34. A method according to claim 31 , comprising detecting the one or more chemicals in the sample gas or liquid using pattern recognition to identify known spectral identities of one or more gases or liquids in the sample spectrum.
35. A method according to any of claims 29 to 34, comprising:
reading a reference sensor signal output from a reference photoacoustic sensor; and
detecting one or more target chemicals in a sample gas or liquid using the sensor signal and the reference sensor signal,
wherein the reference photoacoustic sensor is optically coupled to the light source for receiving light emitted from the light source, and being configured to output the reference sensor signal in response to acoustic energy created when received light from the light source interacts with a reference gas or liquid contained within the photoacoustic sensor, the reference gas or liquid comprising one or more target chemicals in known concentrations.

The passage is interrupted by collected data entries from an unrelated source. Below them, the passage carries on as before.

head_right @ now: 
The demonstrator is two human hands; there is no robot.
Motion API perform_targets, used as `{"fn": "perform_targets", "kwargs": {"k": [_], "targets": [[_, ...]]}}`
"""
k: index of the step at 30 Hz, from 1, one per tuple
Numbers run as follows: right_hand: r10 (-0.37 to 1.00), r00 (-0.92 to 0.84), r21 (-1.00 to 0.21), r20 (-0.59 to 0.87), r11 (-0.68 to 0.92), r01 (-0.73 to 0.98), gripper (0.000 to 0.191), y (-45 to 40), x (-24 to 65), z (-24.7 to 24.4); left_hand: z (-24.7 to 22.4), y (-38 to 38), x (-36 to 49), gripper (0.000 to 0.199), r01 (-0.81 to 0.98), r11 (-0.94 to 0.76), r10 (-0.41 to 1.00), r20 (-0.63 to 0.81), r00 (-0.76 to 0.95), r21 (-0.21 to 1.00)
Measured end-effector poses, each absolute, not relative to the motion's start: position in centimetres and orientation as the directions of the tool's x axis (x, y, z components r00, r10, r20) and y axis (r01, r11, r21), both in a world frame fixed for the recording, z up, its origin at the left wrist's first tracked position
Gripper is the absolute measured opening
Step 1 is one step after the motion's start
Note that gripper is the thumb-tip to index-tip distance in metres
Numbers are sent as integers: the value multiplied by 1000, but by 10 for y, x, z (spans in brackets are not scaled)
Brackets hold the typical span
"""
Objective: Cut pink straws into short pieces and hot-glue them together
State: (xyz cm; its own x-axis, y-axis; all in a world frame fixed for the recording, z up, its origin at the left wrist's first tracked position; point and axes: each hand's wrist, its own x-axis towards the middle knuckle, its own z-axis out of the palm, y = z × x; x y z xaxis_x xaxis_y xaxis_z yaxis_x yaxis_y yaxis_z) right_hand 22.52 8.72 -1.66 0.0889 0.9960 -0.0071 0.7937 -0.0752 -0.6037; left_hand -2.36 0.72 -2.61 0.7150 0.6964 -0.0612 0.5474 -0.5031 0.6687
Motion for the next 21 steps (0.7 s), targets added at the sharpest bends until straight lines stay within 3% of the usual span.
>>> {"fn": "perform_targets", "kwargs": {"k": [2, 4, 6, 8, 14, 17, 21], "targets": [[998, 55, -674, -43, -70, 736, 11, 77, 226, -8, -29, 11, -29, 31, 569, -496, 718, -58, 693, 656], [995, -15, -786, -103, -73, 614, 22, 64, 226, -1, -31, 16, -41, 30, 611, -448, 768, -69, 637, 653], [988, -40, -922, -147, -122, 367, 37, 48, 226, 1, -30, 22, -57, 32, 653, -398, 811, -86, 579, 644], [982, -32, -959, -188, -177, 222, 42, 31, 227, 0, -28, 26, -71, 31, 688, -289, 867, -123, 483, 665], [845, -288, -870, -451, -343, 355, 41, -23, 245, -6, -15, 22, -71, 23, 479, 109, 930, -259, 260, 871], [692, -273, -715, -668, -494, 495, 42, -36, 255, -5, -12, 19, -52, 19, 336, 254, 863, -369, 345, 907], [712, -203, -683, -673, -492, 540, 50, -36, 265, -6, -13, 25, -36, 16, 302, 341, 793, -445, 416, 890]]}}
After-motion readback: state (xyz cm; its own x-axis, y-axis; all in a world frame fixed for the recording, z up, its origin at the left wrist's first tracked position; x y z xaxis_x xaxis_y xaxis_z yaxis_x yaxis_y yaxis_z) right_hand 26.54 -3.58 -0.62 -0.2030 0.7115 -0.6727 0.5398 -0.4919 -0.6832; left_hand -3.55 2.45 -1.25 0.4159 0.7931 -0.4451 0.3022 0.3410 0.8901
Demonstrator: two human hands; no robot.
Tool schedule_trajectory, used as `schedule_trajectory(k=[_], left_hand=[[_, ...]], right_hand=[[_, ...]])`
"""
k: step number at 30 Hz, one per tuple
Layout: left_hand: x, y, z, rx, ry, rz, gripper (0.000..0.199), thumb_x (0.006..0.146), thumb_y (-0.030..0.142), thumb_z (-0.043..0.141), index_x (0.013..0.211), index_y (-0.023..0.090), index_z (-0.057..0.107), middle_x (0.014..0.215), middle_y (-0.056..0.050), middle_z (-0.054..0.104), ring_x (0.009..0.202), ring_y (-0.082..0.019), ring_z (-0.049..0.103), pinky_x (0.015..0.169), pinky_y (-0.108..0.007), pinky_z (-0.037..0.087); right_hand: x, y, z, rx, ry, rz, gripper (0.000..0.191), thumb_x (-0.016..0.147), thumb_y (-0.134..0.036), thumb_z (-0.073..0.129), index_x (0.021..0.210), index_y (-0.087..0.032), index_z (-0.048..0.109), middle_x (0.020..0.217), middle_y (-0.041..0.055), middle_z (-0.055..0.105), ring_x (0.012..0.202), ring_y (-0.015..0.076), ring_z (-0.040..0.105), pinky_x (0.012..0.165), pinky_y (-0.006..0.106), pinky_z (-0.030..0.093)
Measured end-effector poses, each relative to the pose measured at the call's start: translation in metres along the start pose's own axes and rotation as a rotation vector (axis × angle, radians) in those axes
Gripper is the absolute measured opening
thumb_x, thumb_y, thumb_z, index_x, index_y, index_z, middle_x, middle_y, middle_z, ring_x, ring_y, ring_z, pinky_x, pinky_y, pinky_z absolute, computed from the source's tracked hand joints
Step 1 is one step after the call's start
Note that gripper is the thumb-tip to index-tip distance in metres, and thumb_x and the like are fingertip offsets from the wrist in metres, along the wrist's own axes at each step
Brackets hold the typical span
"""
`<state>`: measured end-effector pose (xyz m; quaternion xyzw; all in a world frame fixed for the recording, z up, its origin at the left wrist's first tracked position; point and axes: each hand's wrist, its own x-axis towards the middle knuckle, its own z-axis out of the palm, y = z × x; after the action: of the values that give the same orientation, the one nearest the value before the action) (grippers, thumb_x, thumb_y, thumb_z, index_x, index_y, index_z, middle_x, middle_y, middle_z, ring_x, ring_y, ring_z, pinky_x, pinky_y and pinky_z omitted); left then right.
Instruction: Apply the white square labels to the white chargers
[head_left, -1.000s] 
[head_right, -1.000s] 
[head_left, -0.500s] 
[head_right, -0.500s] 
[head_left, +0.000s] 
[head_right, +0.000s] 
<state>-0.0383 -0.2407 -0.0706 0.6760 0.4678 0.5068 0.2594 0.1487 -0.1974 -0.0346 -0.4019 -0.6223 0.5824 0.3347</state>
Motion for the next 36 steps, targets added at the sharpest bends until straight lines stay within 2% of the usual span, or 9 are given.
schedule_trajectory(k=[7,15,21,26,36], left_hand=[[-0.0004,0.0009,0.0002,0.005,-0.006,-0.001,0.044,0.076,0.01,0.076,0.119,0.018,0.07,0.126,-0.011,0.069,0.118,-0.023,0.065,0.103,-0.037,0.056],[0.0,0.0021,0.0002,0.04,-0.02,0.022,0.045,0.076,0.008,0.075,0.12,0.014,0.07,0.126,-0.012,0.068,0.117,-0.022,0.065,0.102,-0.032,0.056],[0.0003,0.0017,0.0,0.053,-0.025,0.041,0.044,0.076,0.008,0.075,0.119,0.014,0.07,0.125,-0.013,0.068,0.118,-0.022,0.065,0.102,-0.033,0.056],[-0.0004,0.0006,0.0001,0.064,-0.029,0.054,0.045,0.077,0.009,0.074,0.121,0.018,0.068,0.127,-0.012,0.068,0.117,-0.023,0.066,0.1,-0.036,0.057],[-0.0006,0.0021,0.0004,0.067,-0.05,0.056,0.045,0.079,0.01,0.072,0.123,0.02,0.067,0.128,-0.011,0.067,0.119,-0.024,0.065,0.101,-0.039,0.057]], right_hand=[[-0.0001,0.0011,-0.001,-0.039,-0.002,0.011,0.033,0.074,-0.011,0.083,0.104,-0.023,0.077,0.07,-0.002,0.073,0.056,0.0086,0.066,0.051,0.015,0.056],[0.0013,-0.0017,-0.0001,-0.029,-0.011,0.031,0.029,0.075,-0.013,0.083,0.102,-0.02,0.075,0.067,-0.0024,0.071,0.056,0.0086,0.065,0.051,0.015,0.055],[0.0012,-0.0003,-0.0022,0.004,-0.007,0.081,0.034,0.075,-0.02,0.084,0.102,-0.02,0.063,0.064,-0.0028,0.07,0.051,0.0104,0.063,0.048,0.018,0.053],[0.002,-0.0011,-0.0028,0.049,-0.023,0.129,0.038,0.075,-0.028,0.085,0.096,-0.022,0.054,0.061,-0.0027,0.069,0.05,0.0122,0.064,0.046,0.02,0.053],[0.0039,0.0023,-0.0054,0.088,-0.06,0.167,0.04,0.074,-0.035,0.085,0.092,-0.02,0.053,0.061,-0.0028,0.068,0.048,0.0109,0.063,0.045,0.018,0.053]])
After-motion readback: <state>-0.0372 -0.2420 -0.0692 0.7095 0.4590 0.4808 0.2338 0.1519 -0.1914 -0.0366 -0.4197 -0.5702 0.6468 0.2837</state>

36. A method according to any one of claims 29 to 35, comprising:
supplying a second drive signal to a second light source such that the second light source controllably emits light comprising a plurality of discrete modes, where each mode has a defined frequency and intensity;
reading a second sensor signal output from a second photoacoustic sensor; and
detecting one or more target chemicals in the second sample gas or liquid using the sensor signal,
wherein the second light source is configured to emit light comprising two or more discrete optical modes, and
wherein the second photoacoustic sensor is optically coupled to the second light source for receiving light emitted from the second light source, and being configured to output the second sensor signal in response to acoustic energy created when received light from the second light source interacts with a second sample gas or liquid contained within the second photoacoustic sensor, the second sample gas or liquid comprising one or more target chemicals to be detected.
37. A method of detecting one or more target chemicals in a sample gas or liquid using a photoacoustic chemical detector comprising: a first and second light source for emitting first and second light, each of the first and second light comprising two or more discrete optical modes; a first photoacoustic sensor optically coupled to the first light source for receiving light emitted from the first light source, and being configured to output a first acoustic sensor signal in response to acoustic energy created when received light from the first light source interacts with a first sample gas or liquid contained within the photoacoustic sensor, the first sample gas or liquid comprising one or more target chemicals to be detected; a second photoacoustic sensor optically coupled to the second light source for receiving light emitted from the second light source, and being configured to output a second acoustic sensor signal in response to acoustic energy created when received light from the second light source interacts with a second sample gas or liquid contained within the photoacoustic sensor, the second sample gas or liquid comprising one or more target chemicals to be detected; a microphone acoustically coupled to the first and second photoacoustic sensors for receiving the first and second acoustic outputs and generating a sensor signal; and a controller electrically coupled to the first and second light sources and the microphone, the method comprising:
supplying a first and second drive signal to the respective first and second light sources such that the each of the first and second light sources controllably emit light comprising a plurality of discrete modes, where each mode has a defined frequency and intensity;
reading the sensor signal output from the microphone; and
detecting one or more target chemicals in the first and second sample gases or liquids using the sensor signal.
38. A method according to any one of claims 29 to 37, wherein the light source is a Fabry-Perot quantum cascade laser, a Fabry-Perot diode laser, or a multimode fibre laser that is driven to produce a continuous wave output or a pulsed output.